Exercise materials:
====================

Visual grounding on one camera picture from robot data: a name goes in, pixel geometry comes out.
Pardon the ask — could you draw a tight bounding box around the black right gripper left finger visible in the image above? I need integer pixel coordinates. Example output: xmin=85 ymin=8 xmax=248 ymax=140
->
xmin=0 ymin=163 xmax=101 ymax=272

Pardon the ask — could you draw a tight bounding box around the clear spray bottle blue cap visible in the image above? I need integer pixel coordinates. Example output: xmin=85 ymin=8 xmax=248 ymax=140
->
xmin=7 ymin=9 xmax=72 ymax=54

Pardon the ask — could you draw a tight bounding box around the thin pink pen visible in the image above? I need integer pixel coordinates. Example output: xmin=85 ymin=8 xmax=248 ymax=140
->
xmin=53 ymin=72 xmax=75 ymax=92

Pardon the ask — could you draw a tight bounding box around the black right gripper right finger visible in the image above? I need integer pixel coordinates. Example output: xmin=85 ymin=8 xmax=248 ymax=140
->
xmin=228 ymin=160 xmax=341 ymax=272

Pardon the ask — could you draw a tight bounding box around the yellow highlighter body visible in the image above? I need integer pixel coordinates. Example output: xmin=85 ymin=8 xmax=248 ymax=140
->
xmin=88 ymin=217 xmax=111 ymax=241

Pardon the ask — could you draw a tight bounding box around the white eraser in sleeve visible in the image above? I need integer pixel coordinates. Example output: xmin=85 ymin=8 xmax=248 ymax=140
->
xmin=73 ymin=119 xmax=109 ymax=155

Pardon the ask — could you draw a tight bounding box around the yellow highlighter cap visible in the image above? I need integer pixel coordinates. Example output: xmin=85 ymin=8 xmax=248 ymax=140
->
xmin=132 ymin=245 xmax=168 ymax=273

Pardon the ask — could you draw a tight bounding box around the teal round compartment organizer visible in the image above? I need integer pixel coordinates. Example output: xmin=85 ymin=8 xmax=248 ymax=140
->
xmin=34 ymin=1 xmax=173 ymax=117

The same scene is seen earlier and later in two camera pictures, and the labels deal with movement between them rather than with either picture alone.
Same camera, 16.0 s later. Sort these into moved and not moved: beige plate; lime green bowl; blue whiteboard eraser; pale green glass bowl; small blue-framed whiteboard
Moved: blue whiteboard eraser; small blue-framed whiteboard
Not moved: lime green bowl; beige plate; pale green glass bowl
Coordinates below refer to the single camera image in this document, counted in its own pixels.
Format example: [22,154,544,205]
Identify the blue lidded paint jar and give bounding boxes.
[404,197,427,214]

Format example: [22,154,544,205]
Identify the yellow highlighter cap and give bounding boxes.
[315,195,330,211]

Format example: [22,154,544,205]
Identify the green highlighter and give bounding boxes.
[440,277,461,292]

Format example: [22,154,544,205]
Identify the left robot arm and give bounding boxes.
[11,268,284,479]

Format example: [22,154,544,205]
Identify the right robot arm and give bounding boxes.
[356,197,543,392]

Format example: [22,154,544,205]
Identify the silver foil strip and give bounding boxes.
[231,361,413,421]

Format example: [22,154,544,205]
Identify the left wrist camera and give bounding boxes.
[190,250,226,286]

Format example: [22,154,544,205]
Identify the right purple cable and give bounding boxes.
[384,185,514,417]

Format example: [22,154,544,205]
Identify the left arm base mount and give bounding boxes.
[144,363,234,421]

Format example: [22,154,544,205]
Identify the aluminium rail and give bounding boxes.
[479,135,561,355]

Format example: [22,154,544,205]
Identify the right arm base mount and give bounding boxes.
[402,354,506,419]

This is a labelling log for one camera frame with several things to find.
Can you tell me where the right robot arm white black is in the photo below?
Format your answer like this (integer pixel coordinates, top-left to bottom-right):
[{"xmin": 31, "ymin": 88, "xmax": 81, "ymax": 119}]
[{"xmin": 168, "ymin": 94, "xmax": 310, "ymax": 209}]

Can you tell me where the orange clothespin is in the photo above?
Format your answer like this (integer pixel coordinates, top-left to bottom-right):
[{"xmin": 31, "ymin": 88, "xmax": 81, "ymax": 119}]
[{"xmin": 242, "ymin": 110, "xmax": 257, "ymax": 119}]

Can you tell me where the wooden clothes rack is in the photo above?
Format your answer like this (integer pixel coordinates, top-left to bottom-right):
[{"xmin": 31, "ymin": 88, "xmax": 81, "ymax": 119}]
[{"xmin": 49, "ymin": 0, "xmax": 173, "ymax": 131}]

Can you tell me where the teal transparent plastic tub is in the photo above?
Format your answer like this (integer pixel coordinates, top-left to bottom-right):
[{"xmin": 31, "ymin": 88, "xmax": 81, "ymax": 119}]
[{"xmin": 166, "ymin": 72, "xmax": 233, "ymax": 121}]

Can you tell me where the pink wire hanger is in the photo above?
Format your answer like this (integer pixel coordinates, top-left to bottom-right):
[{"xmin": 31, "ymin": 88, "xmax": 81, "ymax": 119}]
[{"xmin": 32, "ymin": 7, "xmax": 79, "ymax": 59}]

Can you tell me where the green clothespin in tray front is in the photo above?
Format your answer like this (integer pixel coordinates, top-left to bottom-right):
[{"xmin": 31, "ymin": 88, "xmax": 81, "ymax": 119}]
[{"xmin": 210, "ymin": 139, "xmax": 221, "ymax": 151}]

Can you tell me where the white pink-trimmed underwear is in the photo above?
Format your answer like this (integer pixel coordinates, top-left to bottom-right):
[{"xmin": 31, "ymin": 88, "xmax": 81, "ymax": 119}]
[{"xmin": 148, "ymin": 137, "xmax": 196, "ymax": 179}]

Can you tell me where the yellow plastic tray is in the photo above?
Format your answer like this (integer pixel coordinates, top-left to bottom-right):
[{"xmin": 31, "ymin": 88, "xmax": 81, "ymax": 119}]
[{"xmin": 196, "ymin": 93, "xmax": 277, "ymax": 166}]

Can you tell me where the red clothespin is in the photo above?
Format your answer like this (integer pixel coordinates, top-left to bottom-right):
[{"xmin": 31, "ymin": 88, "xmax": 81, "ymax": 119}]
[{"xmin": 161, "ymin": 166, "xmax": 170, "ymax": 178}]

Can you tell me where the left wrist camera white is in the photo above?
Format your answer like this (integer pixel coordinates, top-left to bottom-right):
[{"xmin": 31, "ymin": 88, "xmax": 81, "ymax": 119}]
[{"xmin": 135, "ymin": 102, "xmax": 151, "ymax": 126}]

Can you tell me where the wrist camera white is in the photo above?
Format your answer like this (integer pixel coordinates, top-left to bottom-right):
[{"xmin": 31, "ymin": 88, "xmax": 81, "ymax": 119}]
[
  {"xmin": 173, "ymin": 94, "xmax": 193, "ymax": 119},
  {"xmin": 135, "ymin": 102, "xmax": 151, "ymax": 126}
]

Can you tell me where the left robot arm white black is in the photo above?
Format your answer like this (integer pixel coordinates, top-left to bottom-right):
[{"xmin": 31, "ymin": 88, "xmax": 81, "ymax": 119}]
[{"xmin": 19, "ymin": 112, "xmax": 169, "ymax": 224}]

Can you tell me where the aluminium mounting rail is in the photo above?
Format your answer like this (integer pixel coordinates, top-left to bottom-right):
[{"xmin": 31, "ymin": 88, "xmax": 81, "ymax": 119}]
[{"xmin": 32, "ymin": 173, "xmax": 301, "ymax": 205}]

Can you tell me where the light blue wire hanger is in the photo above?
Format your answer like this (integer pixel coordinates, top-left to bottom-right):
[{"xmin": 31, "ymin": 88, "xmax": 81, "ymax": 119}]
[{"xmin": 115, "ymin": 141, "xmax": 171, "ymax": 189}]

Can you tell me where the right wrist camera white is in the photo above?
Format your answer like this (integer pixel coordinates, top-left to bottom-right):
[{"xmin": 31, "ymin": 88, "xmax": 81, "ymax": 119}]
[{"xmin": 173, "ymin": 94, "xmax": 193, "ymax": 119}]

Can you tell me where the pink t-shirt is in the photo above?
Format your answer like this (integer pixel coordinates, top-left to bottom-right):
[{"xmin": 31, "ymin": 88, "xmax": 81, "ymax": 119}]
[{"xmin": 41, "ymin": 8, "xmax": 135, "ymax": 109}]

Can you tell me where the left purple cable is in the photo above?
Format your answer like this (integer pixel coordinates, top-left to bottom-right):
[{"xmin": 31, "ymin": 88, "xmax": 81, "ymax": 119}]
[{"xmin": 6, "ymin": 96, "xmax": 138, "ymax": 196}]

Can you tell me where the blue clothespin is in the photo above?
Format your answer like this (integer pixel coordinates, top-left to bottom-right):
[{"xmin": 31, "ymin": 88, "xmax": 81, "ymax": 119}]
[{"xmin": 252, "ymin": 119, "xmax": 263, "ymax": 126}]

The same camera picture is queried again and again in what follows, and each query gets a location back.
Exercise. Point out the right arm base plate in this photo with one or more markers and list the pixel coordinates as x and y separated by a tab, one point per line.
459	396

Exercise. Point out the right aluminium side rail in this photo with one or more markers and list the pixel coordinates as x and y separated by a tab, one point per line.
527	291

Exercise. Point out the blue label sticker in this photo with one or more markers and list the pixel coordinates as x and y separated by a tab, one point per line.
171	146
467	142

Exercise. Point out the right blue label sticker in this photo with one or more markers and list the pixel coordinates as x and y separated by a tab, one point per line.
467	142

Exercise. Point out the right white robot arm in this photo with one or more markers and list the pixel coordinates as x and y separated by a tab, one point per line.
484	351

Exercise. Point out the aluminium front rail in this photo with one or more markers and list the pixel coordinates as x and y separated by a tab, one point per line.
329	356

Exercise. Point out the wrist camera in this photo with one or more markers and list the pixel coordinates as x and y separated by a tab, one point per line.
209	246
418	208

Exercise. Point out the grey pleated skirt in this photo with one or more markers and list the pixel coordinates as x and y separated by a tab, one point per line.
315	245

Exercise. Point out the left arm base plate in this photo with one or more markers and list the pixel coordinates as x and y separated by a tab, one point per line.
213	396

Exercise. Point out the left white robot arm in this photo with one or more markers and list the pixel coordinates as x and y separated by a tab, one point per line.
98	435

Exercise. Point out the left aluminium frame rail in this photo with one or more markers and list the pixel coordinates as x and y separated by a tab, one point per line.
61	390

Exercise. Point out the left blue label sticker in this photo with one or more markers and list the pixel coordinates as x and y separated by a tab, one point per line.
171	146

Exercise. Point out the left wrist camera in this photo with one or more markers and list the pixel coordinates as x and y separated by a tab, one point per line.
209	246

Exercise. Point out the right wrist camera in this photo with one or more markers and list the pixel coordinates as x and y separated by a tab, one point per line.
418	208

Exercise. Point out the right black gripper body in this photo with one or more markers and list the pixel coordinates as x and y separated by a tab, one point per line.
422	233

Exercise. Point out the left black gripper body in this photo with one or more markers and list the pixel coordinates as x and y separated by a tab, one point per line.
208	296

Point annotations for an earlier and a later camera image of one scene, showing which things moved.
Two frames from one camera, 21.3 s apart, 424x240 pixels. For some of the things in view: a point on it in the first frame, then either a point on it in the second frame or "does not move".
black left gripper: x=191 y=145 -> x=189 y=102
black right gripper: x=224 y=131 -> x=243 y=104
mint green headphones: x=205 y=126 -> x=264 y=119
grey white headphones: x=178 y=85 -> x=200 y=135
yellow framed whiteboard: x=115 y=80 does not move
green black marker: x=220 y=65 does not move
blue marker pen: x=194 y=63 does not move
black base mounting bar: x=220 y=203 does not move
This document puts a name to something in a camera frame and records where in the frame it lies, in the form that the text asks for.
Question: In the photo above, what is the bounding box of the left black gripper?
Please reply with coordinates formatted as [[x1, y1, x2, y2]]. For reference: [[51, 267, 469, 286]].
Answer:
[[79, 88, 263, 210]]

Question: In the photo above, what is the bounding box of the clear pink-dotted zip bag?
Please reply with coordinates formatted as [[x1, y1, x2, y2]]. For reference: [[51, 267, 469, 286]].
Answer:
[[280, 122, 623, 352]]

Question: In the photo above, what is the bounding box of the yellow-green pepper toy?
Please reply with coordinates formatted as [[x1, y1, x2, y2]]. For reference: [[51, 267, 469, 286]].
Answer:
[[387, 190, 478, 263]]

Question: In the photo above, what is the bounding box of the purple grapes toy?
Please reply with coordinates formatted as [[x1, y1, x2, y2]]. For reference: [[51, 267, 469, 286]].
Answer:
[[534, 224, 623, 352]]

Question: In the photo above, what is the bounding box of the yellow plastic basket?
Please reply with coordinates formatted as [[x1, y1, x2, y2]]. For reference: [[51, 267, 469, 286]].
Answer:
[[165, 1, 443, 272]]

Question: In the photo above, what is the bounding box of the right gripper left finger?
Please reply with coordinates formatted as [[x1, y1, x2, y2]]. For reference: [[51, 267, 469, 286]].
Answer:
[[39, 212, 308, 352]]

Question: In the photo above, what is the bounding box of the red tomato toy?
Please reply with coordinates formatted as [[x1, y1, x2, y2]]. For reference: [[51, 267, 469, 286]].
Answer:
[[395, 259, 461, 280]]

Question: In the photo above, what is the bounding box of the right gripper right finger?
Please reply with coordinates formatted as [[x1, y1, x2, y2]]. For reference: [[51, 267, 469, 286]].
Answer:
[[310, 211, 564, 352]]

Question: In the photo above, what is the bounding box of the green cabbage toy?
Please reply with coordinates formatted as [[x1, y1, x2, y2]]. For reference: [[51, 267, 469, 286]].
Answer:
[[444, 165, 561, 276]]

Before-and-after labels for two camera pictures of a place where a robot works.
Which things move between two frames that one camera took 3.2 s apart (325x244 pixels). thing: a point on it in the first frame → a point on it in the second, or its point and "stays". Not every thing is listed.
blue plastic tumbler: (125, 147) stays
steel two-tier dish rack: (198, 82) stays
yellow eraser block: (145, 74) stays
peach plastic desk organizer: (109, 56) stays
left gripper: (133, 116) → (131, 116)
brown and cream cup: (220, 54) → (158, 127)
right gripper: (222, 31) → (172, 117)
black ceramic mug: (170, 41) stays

====================

Try it:
Keep both end lines and retype everything in the records above from the line containing "black left gripper: x=191" through the line containing "yellow framed whiteboard: x=115", exactly, with nothing else.

Solution for this task:
black left gripper: x=191 y=145 -> x=189 y=102
black right gripper: x=224 y=131 -> x=243 y=104
mint green headphones: x=205 y=126 -> x=264 y=119
grey white headphones: x=178 y=85 -> x=200 y=135
yellow framed whiteboard: x=115 y=80 does not move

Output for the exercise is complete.